Copy out all lines of the listing below that hold "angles".

The data section start

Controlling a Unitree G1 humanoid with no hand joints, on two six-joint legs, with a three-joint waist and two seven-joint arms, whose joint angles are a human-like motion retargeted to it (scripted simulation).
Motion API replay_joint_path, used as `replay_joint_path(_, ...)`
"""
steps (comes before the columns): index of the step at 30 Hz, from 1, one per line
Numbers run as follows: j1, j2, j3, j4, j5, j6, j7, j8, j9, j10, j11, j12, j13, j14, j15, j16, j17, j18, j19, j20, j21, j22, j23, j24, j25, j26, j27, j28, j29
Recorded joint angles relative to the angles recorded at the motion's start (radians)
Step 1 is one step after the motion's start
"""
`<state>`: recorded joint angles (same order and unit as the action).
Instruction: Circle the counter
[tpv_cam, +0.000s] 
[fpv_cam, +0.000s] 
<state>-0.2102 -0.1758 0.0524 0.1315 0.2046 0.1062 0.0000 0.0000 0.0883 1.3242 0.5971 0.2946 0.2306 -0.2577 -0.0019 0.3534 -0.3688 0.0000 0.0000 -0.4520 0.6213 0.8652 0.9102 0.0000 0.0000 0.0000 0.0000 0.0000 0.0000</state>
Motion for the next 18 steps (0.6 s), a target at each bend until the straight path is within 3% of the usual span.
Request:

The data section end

> Answer section
Controlling a Unitree G1 humanoid with no hand joints, on two six-joint legs, with a three-joint waist and two seven-joint arms, whose joint angles are a human-like motion retargeted to it (scripted simulation).
Recorded joint angles relative to the angles recorded at the motion's start (radians)
`<state>`: recorded joint angles (same order and unit as the action).

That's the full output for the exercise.